Re: Help! How to calculate additive partitions?
- To: mathgroup at smc.vnet.net
- Subject: [mg34443] Re: [mg34432] Help! How to calculate additive partitions?
- From: Rob Pratt <rpratt at email.unc.edu>
- Date: Tue, 21 May 2002 03:36:19 -0400 (EDT)
- Sender: owner-wri-mathgroup at wolfram.com
On Sun, 19 May 2002, Thomas Brodhead wrote: > Help! > > I need to find a formula or method that will allow me to calculate the > additive partitions of a given number. > > E.g., 3 can be expressed as > > 1+1+1 > 2+1 > 1+2 > 3 > > IMPORTANT: Even though 2+1 and 1+2 employ the same values, the order is > important and thus the procedure or formula that I need would need to > produce both of those results. > > Likewise, 4 would break down this way: > 1+1+1+1 > 2+1+1 > 1+2+1 > 1+1+2 > 2+2 > 3+1 > 1+3 > 4 > > I need to calculate both the number of results that I should get, and the > results themselves. > > How can this be done? > > Many thanks, > --Tom > --------------------------------------------------------- > Tom Brodhead > http://home.att.net/~tom.brodhead/ > --------------------------------------------------------- The following method is slower than the ones already proposed using Partitions and Permutations, but it does illustrate an interesting bijection between ordered partitions of n and subsets of {1, ..., n - 1}. The idea is basically the old "dots and dividers" interpretation.
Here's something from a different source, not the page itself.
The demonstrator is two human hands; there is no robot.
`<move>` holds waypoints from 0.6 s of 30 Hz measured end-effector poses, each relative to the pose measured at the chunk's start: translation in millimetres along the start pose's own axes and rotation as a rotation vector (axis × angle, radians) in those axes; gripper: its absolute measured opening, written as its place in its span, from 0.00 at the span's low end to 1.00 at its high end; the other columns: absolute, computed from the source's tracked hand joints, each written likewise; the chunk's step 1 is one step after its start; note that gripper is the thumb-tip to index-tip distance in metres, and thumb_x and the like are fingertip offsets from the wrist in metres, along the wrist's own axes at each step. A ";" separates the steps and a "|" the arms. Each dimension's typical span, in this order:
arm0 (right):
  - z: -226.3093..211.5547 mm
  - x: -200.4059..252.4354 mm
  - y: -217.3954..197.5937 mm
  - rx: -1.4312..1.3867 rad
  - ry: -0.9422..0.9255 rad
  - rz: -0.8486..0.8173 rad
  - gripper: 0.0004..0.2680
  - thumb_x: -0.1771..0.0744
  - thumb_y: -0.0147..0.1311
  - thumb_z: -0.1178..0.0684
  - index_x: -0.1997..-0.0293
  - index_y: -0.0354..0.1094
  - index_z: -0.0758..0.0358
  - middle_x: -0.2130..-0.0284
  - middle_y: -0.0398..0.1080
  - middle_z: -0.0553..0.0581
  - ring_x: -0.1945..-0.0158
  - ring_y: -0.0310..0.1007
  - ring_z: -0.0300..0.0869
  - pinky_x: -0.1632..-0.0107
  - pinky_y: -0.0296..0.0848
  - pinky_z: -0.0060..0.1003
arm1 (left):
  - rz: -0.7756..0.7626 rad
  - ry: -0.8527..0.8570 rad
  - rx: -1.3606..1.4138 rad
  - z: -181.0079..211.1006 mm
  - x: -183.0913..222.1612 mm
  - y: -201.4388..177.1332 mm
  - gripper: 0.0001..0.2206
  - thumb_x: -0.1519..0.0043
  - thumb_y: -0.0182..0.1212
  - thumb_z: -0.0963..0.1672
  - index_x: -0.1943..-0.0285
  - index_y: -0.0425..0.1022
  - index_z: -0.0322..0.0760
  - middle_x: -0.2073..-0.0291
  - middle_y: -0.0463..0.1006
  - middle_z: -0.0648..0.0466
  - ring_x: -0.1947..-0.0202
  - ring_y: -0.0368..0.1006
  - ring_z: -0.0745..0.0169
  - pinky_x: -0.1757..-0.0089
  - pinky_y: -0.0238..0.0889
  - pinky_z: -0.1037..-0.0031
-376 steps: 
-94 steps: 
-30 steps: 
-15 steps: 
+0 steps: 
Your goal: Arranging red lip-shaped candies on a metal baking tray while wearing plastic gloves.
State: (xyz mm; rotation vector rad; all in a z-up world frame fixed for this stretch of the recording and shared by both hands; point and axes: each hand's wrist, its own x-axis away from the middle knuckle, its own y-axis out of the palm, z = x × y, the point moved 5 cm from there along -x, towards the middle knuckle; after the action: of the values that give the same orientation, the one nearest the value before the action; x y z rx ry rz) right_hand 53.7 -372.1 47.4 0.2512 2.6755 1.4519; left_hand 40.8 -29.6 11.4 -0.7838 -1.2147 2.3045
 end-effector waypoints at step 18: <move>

Place n dots in a row and place dividers in the n - 1 spaces between dots. The dividers delimit the parts of the partition. For example, the ordered partition 1 + 3 + 2 corresponds to the following arrangement of dots and dividers . | . . . | . . Since each of the n - 1 spaces either has a divider or doesn't, we have 2 ^ (n - 1) such arrangements, hence 2 ^ (n - 1) ordered partitions of n. The code below generates the ordered partitions by mapping each subset of {1, ..., n - 1} (the dividers) to its corresponding ordered partition. Needs["DiscreteMath`Combinatorica`"] diff[lis_List] := Rest[lis - RotateRight[lis]] subsetToOrderedPartition[lis_List, n_Integer] := diff[Join[{0}, lis, {n}]] orderedPartitions[n_Integer] := (subsetToOrderedPartition[#, n] & ) /@ Subsets[Range[n - 1]] Calling orderedPartitions[4] then yields {{4}, {1, 3}, {1, 1, 2}, {2, 2}, {2, 1, 1}, {1, 1, 1, 1}, {1, 2, 1}, {3, 1}} Rob Pratt Department of Operations Research The University of North Carolina at Chapel Hill rpratt at email.unc.edu http://www.unc.edu/~rpratt/